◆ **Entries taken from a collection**
▬▬▬
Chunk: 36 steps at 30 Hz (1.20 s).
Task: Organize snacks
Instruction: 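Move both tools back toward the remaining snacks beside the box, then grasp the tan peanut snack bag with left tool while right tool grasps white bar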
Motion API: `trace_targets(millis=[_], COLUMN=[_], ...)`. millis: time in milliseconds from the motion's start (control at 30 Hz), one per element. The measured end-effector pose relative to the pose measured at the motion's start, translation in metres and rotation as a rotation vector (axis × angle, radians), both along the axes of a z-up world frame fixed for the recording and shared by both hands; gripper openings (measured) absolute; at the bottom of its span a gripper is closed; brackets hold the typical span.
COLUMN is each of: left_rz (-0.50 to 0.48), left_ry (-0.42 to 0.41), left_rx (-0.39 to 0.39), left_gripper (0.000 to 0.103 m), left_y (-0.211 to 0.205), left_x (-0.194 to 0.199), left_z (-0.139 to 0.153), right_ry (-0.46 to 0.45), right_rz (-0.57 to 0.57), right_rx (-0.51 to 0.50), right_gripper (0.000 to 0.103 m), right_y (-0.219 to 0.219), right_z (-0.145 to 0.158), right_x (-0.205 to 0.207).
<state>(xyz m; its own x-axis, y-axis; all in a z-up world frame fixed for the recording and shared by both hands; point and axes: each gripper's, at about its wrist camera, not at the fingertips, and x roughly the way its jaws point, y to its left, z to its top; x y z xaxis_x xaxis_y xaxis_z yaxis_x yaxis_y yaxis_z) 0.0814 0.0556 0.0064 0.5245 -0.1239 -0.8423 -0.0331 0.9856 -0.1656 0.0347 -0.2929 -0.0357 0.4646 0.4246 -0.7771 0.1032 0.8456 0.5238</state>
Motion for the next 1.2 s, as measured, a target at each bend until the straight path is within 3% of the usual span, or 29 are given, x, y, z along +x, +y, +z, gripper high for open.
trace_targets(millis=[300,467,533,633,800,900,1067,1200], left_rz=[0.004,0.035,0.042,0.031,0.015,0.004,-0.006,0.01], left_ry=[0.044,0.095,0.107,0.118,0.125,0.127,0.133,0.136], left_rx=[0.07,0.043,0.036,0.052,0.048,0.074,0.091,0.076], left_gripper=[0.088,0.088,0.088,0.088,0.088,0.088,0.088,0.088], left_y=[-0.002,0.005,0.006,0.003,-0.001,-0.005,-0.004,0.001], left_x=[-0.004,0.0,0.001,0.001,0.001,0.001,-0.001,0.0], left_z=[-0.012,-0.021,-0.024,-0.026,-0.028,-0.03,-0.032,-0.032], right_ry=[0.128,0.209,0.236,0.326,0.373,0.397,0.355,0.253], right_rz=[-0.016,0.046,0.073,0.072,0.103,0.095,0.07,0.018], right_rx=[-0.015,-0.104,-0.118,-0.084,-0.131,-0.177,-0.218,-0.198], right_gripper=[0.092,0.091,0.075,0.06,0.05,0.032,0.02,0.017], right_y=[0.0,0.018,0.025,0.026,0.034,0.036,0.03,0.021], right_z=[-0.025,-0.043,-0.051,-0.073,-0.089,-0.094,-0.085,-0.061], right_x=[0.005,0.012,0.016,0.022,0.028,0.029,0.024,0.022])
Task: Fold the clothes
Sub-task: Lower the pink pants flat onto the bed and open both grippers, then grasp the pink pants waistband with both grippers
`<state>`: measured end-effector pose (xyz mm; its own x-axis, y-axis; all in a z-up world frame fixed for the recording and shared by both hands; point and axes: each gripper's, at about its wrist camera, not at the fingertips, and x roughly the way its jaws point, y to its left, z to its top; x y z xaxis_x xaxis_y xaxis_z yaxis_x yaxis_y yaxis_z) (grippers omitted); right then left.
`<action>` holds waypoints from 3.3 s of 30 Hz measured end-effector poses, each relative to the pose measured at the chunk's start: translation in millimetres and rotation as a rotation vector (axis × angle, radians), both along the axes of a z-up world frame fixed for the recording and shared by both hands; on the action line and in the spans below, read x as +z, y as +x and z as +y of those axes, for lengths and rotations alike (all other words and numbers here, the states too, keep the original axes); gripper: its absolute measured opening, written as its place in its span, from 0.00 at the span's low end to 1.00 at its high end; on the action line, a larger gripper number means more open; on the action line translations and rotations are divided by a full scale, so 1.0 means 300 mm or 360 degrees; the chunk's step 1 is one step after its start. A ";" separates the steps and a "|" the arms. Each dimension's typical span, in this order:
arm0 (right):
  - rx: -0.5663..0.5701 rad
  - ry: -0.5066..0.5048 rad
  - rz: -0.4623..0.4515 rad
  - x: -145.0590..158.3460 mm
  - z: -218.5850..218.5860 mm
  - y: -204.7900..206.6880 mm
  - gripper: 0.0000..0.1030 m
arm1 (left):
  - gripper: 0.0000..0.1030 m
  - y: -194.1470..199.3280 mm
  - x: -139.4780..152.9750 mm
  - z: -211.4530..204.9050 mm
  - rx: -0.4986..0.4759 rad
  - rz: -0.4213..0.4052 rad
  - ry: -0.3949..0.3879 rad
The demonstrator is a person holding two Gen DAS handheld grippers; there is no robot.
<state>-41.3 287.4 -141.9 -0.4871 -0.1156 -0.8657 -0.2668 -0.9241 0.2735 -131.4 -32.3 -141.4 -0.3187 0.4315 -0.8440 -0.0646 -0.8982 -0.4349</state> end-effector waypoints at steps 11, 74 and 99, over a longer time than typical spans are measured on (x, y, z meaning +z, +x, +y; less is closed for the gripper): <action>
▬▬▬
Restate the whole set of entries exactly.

Chunk: 36 steps at 30 Hz (1.20 s).
Task: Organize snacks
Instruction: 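Move both tools back toward the remaining snacks beside the box, then grasp the tan peanut snack bag with left tool while right tool grasps white bar
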Motion API: `trace_targets(millis=[_], COLUMN=[_], ...)`. millis: time in milliseconds from the motion's start (control at 30 Hz), one per element. The measured end-effector pose relative to the pose measured at the motion's start, translation in metres and rotation as a rotation vector (axis × angle, radians), both along the axes of a z-up world frame fixed for the recording and shared by both hands; gripper openings (measured) absolute; at the bottom of its span a gripper is closed; brackets hold the typical span.
COLUMN is each of: left_rz (-0.50 to 0.48), left_ry (-0.42 to 0.41), left_rx (-0.39 to 0.39), left_gripper (0.000 to 0.103 m), left_y (-0.211 to 0.205), left_x (-0.194 to 0.199), left_z (-0.139 to 0.153), right_ry (-0.46 to 0.45), right_rz (-0.57 to 0.57), right_rx (-0.51 to 0.50), right_gripper (0.000 to 0.103 m), right_y (-0.219 to 0.219), right_z (-0.145 to 0.158), right_x (-0.205 to 0.207).
<state>(xyz m; its own x-axis, y-axis; all in a z-up world frame fixed for the recording and shared by both hands; point and axes: each gripper's, at about its wrist camera, not at the fingertips, and x roughly the way its jaws point, y to its left, z to its top; x y z xaxis_x xaxis_y xaxis_z yaxis_x yaxis_y yaxis_z) 0.0814 0.0556 0.0064 0.5245 -0.1239 -0.8423 -0.0331 0.9856 -0.1656 0.0347 -0.2929 -0.0357 0.4646 0.4246 -0.7771 0.1032 0.8456 0.5238</state>
Motion for the next 1.2 s, as measured, a target at each bend until the straight path is within 3% of the usual span, or 29 are given, x, y, z along +x, +y, +z, gripper high for open.
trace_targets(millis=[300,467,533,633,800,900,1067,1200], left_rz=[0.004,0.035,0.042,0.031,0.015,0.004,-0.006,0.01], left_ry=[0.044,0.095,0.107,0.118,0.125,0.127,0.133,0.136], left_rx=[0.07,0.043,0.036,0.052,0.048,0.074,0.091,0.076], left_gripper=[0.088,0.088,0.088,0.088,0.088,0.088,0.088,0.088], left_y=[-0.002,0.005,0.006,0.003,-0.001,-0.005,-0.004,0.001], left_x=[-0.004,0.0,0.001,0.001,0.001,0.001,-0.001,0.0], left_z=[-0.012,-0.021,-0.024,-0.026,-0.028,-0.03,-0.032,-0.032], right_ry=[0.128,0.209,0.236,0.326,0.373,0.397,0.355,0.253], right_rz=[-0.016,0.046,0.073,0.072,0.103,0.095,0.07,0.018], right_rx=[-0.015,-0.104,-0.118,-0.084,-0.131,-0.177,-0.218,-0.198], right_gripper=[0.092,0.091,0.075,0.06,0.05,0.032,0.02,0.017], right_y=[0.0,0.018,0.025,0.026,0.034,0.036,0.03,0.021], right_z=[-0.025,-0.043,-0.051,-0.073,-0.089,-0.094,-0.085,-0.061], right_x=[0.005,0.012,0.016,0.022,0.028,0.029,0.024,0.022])
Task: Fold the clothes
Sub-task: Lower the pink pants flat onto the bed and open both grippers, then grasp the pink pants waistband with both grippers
`<state>`: measured end-effector pose (xyz mm; its own x-axis, y-axis; all in a z-up world frame fixed for the recording and shared by both hands; point and axes: each gripper's, at about its wrist camera, not at the fingertips, and x roughly the way its jaws point, y to its left, z to its top; x y z xaxis_x xaxis_y xaxis_z yaxis_x yaxis_y yaxis_z) (grippers omitted); right then left.
`<action>` holds waypoints from 3.3 s of 30 Hz measured end-effector poses, each relative to the pose measured at the chunk's start: translation in millimetres and rotation as a rotation vector (axis × angle, radians), both along the axes of a z-up world frame fixed for the recording and shared by both hands; on the action line and in the spans below, read x as +z, y as +x and z as +y of those axes, for lengths and rotations alike (all other words and numbers here, the states too, keep the original axes); gripper: its absolute measured opening, written as its place in its span, from 0.00 at the span's low end to 1.00 at its high end; on the action line, a larger gripper number means more open; on the action line translations and rotations are divided by a full scale, so 1.0 means 300 mm or 360 degrees; the chunk's step 1 is one step after its start. A ";" separates the steps and a "|" the arms. Each dimension's typical span, in this order:
arm0 (right):
  - rx: -0.5663..0.5701 rad
  - ry: -0.5066..0.5048 rad
  - rz: -0.4623..0.4515 rad
  - x: -145.0590..158.3460 mm
  - z: -218.5850..218.5860 mm
  - y: -204.7900..206.6880 mm
  - gripper: 0.0000..0.1030 m
arm1 (left):
  - gripper: 0.0000..0.1030 m
  - y: -194.1470..199.3280 mm
  - x: -139.4780..152.9750 mm
  - z: -211.4530..204.9050 mm
  - rx: -0.4986..0.4759 rad
  - rz: -0.4213..0.4052 rad
  - ry: -0.3949..0.3879 rad
The demonstrator is a person holding two Gen DAS handheld grippers; there is no robot.
<state>-41.3 287.4 -141.9 -0.4871 -0.1156 -0.8657 -0.2668 -0.9241 0.2735 -131.4 -32.3 -141.4 -0.3187 0.4315 -0.8440 -0.0646 -0.8982 -0.4349</state> end-effector waypoints at steps 11, 74 and 99, over a longer time than typical spans are measured on (x, y, z meaning +z, +x, +y; less is closed for the gripper): <action>

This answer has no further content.